Look below for the line containing "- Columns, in"; from there through the line containing "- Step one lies", both lines included, please set down each line exactly and nothing else.

### [Data provided]
--- START ---
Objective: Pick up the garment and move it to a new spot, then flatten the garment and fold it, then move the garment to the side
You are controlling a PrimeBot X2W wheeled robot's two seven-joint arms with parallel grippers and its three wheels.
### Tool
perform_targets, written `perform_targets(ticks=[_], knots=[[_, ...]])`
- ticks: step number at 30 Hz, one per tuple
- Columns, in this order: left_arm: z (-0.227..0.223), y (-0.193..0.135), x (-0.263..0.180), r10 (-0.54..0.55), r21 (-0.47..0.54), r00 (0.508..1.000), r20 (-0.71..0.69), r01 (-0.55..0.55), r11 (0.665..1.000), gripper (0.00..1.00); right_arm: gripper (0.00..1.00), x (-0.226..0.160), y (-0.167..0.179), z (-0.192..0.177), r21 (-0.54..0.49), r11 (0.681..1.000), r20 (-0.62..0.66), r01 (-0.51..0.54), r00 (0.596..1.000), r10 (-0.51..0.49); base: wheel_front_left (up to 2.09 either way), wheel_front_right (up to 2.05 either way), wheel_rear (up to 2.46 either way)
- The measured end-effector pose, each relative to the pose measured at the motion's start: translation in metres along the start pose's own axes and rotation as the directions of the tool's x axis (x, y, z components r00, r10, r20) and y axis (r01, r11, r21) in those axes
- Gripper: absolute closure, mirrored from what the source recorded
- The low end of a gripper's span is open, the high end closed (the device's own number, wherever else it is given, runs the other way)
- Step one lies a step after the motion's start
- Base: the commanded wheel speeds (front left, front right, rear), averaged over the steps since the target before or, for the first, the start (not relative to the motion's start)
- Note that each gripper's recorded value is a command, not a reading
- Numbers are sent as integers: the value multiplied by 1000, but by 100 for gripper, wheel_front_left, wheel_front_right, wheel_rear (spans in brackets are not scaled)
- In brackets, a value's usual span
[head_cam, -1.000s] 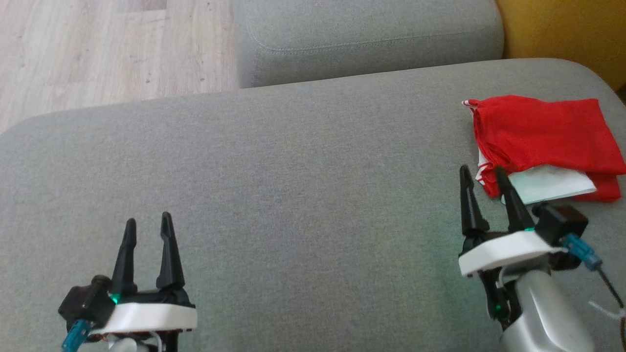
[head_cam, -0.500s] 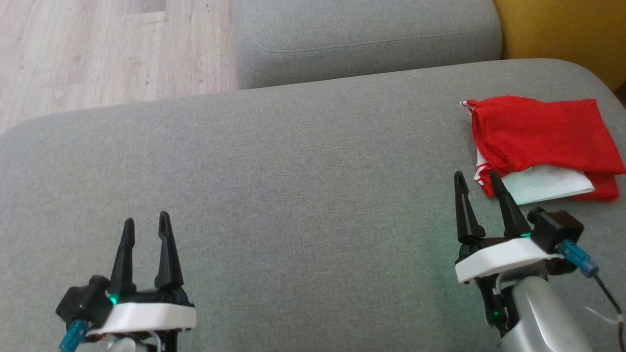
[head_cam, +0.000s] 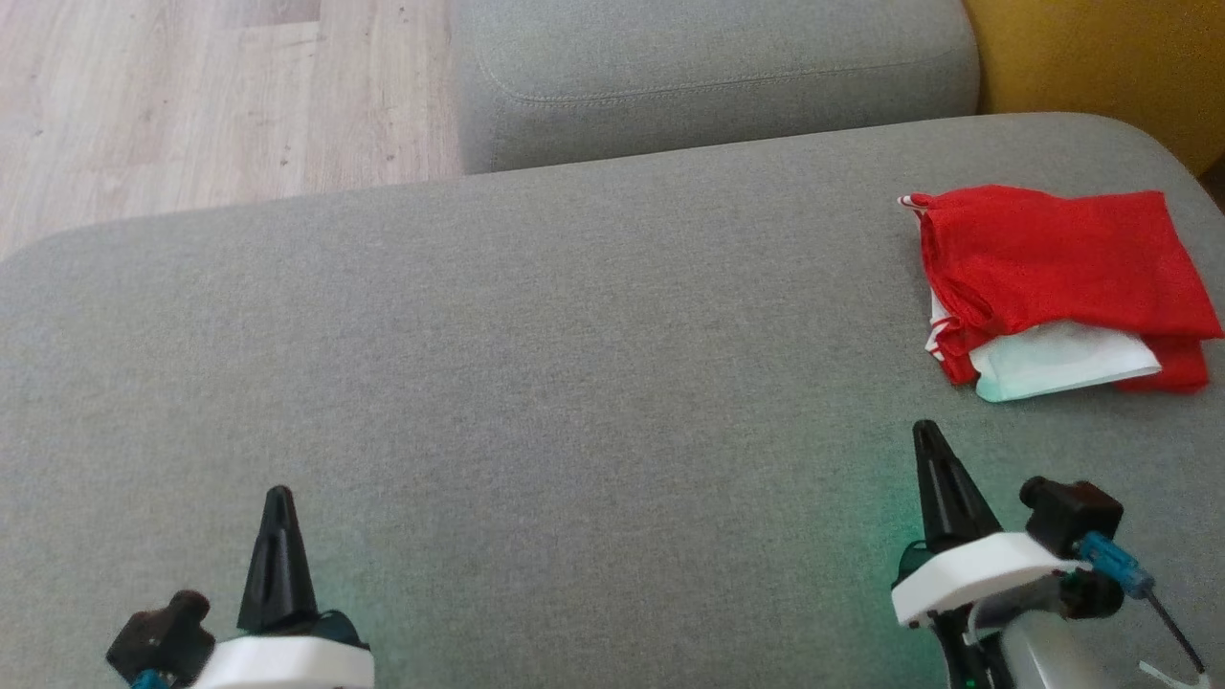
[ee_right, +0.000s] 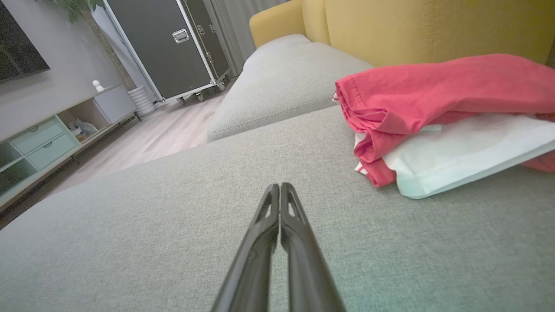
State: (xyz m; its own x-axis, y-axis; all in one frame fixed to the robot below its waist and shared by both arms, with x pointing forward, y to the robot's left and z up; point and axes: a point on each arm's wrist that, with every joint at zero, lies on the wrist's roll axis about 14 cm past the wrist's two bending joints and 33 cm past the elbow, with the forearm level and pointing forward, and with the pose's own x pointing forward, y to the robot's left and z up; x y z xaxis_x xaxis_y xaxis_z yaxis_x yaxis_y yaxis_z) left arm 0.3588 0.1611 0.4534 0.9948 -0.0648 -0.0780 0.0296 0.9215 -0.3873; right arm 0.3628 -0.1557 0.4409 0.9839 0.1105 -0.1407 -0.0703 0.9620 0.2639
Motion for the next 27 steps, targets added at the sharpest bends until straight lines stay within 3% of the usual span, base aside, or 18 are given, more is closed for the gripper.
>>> perform_targets(ticks=[14,27], knots=[[-1,5,0,32,-121,999,-13,-33,992,100,100,2,-7,6,134,990,9,36,999,-38,0,0,0],[0,9,0,56,-240,998,-24,-60,969,100,100,4,-14,12,272,960,14,65,997,-72,0,0,0]])
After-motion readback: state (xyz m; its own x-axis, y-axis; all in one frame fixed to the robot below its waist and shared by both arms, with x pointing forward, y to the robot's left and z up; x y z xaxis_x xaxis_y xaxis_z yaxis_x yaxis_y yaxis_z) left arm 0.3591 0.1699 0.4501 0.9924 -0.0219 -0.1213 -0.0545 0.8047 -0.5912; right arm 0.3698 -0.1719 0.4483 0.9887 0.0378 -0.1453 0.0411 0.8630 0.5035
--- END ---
### [Response to this task]
- Columns, in this order: left_arm: z (-0.227..0.223), y (-0.193..0.135), x (-0.263..0.180), r10 (-0.54..0.55), r21 (-0.47..0.54), r00 (0.508..1.000), r20 (-0.71..0.69), r01 (-0.55..0.55), r11 (0.665..1.000), gripper (0.00..1.00); right_arm: gripper (0.00..1.00), x (-0.226..0.160), y (-0.167..0.179), z (-0.192..0.177), r21 (-0.54..0.49), r11 (0.681..1.000), r20 (-0.62..0.66), r01 (-0.51..0.54), r00 (0.596..1.000), r10 (-0.51..0.49); base: wheel_front_left (up to 2.09 either way), wheel_front_right (up to 2.05 either way), wheel_rear (up to 2.46 either way)
- The measured end-effector pose, each relative to the pose measured at the motion's start: translation in metres along the start pose's own axes and rotation as the directions of the tool's x axis (x, y, z components r00, r10, r20) and y axis (r01, r11, r21) in those axes
- Gripper: absolute closure, mirrored from what the source recorded
- The low end of a gripper's span is open, the high end closed (the device's own number, wherever else it is given, runs the other way)
- Step one lies a step after the motion's start

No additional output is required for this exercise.